In 2035, the adjusted deficit will equal 6.1% of the nation’s gross domestic product, or GDP, far higher than the 3.8% average of the past 50 years. The deficits are notably large considering the forecasts for relatively low unemployment rates in coming years, Swagel noted.
Meanwhile, in 2029, the federal debt is expected to surpass its record high of 106% of GDP in 1946. It’s projected to be 100% of GDP this year and hit 118% in 2035.
The projections reinforce the difficult task that lies ahead for President-elect Donald Trump and Republicans, who took full control of Capitol Hill this year with a big agenda in mind. Among their top priorities is extending the expiring Tax Cuts and Jobs Act provisions, which would add an estimated $4.6 trillion to the deficit over 10 years.
A more immediate hurdle for lawmakers is approving a government spending plan for the current fiscal year, which will likely require bipartisan agreement. Funding currently runs out in mid-March, threatening a government shutdown.
Fiscal conservatives are advocating for spending cuts, which Democrats have sought to blunt. Discretionary spending, which includes defense, certain veterans’ benefits, transportation, education and other items, as a share of the economy is relatively low compared to its historical average, Swagel said.
For the current fiscal year, the deficit will rise to $1.9 trillion, or 6.2% of GDP, as the federal government continues to spend more than it collects in revenue. Trump’s Treasury Secretary nominee Scott Bessent wants to slash the budget deficit to 3% of GDP by 2028.

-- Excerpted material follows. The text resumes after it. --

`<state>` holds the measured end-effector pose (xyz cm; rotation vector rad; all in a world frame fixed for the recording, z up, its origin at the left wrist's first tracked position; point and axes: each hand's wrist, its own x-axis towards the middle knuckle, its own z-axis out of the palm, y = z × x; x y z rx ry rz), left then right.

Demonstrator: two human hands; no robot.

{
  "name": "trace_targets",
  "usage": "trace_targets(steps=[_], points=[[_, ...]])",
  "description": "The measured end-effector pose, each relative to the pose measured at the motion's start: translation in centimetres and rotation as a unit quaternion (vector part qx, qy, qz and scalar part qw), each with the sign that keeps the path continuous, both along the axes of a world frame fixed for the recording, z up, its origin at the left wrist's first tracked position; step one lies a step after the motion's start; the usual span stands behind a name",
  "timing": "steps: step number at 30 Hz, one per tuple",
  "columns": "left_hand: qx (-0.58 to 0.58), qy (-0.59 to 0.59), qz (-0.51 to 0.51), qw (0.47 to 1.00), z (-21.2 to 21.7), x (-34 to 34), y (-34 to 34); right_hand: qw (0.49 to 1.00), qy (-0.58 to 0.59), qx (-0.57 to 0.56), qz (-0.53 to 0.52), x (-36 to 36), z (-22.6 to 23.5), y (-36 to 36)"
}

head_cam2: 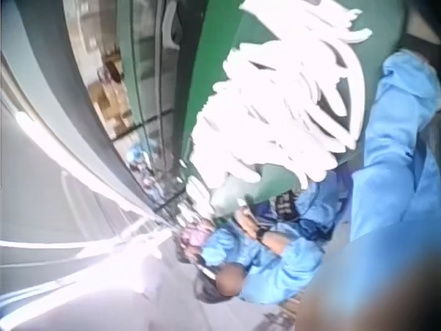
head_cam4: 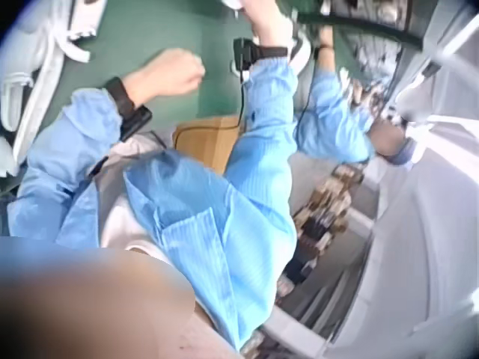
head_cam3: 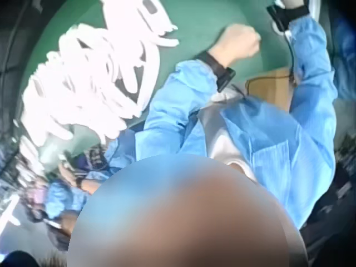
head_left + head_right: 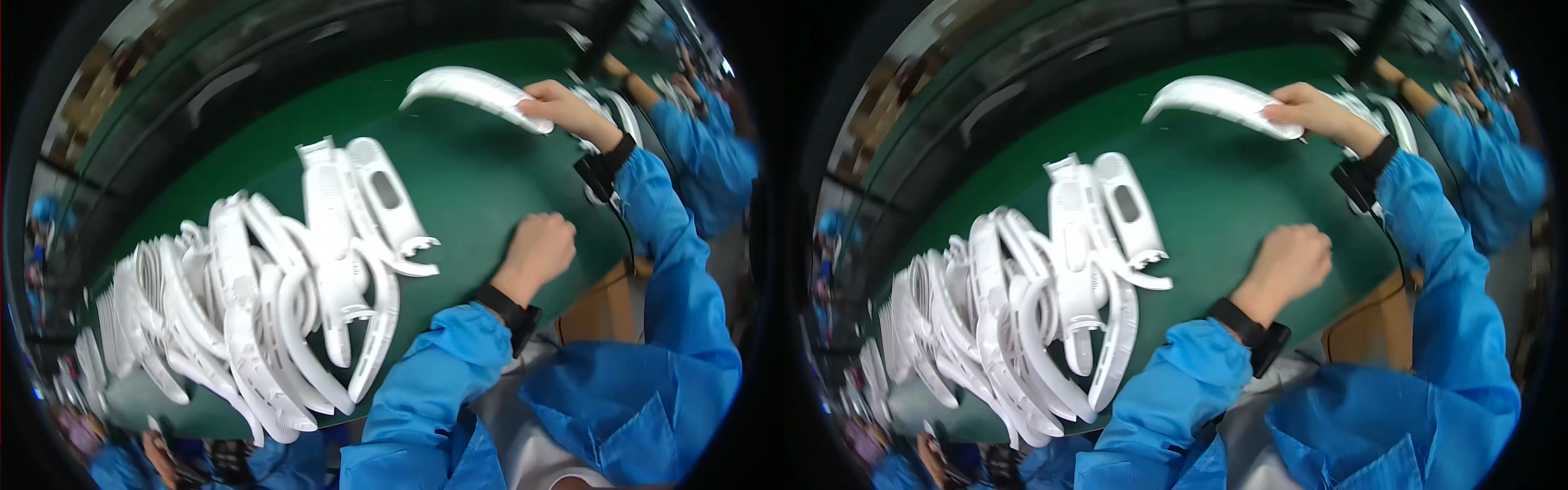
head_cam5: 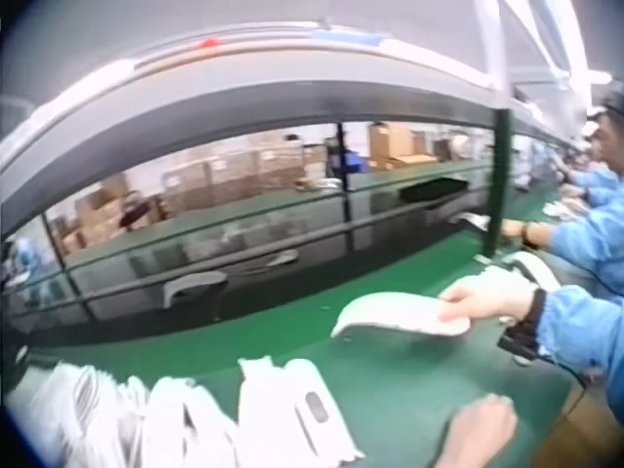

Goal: The person picks up a white plastic housing and a white plastic bracket, fits the bracket into the housing, and presses them together. The person then places the assembled unit onto the green work surface and repeats the process.

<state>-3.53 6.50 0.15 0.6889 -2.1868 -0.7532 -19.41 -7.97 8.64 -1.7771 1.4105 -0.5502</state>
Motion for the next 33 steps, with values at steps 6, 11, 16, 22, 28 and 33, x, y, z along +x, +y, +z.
trace_targets(steps=[6,11,16,22,28,33], points=[[0.05,0.064,0.003,0.997,-0.1,0.6,-0.3,0.966,0.247,-0.048,-0.059,3.4,-2.4,-11.5],[0.066,-0.013,-0.036,0.997,-0.4,-1.0,-0.6,0.831,0.545,-0.092,-0.066,8.7,-0.2,-17.1],[0.129,-0.013,-0.016,0.991,0.7,-0.1,-1.1,0.867,0.437,-0.203,0.129,20.2,-0.5,-25.3],[0.256,0.231,-0.06,0.937,0.3,0.8,-1.3,0.895,0.312,-0.281,0.152,35.0,-3.3,-26.9],[0.356,0.386,0.069,0.848,-1.5,-2.5,0.1,0.963,0.089,-0.086,0.241,35.2,-9.0,-34.3],[0.335,0.476,0.119,0.804,0.2,-2.1,0.9,0.898,0.101,-0.352,0.243,33.1,-7.8,-32.2]])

What’s more, in coming months, Congress must address the debt ceiling, which the US is on the verge of hitting, or risk the US defaulting on its obligations. But it could be a tough sell among some Republican lawmakers.
CBO’s budget outlooks are critical for Congress because they establish baselines for spending, revenue and deficits under current law. These baselines are used to evaluate the cost of future policy measures.
However, some GOP lawmakers are floating the idea of evaluating the cost of extending the expiring tax provisions as though they were going to continue, a method known as “current policy.” This would make it look as though extending the measures has no cost, rather than adding trillions of dollars to the deficit over a decade under current law, in which the tax cuts lapse at the end of 2025.
“CBO’s new report shows the high budgetary stakes as a new Congress and president begin their terms and face critically important budget decisions this year,” said Michael Peterson, CEO of the Peter G. Peterson Foundation, a watchdog group. “To meet this moment, it is essential that America demonstrates this basic fiscal competence: that we can keep our government open, avoid self-inflicted economic crises and begin to address our $36 trillion and growing national debt.”